Whats with all this talk about socialism and "soclialist thinking"?

Learn how the world works. Here is actual socialist thinking: "Business as usual"
Modern western civilization west is absolutely built upon socialism. Or did you think that the money fairy built all the public works? And pays for the largest military industrial complex in human history? And pays out the subsidies that many industries recieve? And pays for the government contracts that are created specifically for slect companies? The broke dying guy in the ER?
Ect. Ect. Ect. There are thousands of examples, literally.

Well there IS no money fairy.

You ARE a socialist.
So am I.
We dont even have a say in the matter.
We cant fucking escape it without living in the woods and even then you might still be benefiting from socialist policies depending on who owns the woods, what is being done with it and what could be done with it.

>> No.3920746

>>3920741
So after they're paid off, you expect the owner will just relinquish rights to that equipment and give the materials out for free?

>> No.3920748

>>3920743

I think people give a fuck about reputation more than you think. What is money if not a measure of your promise to work X hours, to provide X stuff? It's already reputation, just divested of any kind of personal connection.

>> No.3920750

>>3920744
I don't think you understand what socialism means. Socialism is an EXPLICIT control of means of production through some social representative like the state, an elect, a non-elect (dictator?) etc.

>> No.3920752

Space? Don't make me laugh. We've been on a general retreat from manned spaceflight for some time. And the future's plans for manned spaceflight largely involves one-shots that don't produce manned infrastructure. Humanity doesn't want to go into space. It doesn't matter that a few percent of the population (i.e. the nerds) want it.
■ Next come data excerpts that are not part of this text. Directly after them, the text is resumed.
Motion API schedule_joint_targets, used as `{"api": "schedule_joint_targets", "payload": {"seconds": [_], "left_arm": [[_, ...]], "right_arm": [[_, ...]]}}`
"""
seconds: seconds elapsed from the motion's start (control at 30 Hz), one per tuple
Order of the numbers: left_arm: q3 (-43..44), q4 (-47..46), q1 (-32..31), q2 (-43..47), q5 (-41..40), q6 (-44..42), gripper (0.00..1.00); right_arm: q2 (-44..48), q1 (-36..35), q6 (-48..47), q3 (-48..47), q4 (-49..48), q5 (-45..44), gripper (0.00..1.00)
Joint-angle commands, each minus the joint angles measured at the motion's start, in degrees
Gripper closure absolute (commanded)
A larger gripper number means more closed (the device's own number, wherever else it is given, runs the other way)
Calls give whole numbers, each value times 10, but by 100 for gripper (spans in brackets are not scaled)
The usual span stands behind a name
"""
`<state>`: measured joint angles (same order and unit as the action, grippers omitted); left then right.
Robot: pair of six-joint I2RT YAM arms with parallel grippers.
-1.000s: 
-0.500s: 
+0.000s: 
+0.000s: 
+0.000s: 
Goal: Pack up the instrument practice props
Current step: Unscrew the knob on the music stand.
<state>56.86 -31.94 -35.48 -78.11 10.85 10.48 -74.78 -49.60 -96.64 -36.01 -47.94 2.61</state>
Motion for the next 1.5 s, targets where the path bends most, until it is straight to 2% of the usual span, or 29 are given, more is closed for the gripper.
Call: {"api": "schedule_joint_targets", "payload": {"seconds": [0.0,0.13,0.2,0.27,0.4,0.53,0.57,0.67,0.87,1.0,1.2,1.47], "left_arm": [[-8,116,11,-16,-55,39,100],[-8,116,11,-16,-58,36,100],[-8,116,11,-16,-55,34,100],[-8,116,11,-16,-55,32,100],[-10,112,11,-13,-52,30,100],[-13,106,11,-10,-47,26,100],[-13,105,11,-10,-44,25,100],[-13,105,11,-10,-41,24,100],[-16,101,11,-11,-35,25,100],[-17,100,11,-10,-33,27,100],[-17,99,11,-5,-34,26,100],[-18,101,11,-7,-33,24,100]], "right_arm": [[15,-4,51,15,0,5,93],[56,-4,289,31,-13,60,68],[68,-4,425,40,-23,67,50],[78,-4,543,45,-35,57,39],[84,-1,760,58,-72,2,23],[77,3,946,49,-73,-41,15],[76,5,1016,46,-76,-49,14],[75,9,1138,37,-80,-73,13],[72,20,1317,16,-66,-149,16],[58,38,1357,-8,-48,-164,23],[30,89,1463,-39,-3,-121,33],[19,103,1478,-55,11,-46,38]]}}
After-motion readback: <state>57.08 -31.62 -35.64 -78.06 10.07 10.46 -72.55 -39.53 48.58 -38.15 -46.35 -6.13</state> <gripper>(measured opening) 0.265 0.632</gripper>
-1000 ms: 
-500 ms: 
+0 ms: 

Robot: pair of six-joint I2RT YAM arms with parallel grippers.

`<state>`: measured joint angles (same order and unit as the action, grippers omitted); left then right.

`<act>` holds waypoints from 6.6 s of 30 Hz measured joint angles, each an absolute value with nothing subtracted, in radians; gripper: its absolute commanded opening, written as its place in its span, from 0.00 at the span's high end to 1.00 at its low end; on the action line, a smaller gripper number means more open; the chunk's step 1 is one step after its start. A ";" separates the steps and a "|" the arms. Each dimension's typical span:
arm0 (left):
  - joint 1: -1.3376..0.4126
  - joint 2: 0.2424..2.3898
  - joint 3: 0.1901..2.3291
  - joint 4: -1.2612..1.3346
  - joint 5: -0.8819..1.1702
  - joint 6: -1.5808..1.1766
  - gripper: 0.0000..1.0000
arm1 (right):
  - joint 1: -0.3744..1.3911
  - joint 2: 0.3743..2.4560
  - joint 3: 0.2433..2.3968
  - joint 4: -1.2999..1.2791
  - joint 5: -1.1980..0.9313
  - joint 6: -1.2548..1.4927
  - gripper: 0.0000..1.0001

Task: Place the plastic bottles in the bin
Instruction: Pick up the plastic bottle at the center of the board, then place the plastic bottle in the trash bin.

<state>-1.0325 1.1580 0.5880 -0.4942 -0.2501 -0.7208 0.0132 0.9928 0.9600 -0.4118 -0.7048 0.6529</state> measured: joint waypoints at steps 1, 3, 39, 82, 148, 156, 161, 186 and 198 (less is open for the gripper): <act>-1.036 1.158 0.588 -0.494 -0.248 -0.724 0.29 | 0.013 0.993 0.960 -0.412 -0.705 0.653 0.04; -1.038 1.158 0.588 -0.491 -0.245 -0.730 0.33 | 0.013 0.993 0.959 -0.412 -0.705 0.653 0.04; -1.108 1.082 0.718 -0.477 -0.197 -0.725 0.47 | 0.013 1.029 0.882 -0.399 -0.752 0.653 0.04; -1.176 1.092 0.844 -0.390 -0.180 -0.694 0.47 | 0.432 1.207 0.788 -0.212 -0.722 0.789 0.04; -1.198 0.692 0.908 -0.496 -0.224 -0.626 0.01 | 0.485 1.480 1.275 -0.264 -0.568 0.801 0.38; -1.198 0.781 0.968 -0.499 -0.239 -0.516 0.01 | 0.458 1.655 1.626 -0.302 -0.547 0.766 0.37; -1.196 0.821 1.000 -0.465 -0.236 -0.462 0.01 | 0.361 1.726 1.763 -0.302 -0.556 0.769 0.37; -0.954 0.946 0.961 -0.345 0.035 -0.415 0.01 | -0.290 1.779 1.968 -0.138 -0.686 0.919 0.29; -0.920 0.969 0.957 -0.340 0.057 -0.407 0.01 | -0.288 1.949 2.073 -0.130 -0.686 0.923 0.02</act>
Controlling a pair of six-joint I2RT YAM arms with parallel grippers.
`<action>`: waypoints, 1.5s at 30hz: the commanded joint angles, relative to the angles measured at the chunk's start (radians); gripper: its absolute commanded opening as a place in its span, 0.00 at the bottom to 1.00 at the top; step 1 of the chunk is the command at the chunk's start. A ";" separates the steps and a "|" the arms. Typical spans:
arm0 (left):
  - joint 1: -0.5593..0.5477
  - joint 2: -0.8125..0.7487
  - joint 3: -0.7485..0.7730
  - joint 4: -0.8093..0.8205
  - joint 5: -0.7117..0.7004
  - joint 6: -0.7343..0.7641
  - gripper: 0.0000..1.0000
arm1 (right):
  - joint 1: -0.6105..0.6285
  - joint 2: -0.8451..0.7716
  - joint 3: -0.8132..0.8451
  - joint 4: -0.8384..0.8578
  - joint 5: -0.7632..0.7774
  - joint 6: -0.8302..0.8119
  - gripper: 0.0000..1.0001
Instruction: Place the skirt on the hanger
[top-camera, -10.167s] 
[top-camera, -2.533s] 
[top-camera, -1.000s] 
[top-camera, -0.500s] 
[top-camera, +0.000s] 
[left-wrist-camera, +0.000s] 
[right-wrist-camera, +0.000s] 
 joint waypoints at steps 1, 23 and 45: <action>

What the nerds want is irrelevant.

>> No.3920754

>>3920752

I know, we just need to somehow convince the jocks and the plastics too.

>> No.3920755

>>3920746

Maybe. It could be that keeping a tight hold on the reins requires them to enact legislation that limits entry into the market for others. In that case, it would be okay to simply take it from them, since they are not really playing fair to begin with.

But no, the first generation of this stuff should make the investors very rich in the traditional sense. They deserve it. They don't deserve to keep this abundance to themselves in perpetuity, though.

>> No.3920757

>>3920748
And then it's measurable, and is money.
Simple.
Unmeasurable reputation? Not a single fuck given.

>> No.3920759

>>3920741
>a deliberate attempt is made to produce an artificial scarcity. That's a possibility, but not inevitable.
You mean kind of like what is happening right now?
http://www.ft.com/cms/s/0/eb817dd6-f976-11e0-bf8f-00144feab49a.html#axzz1bAHHD1ZS

>> No.3920765

>>3920741
For the record though man, I'm not saying it's impossible. This could very well happen, but what I know about the nature of man makes me think its a bit idealistic.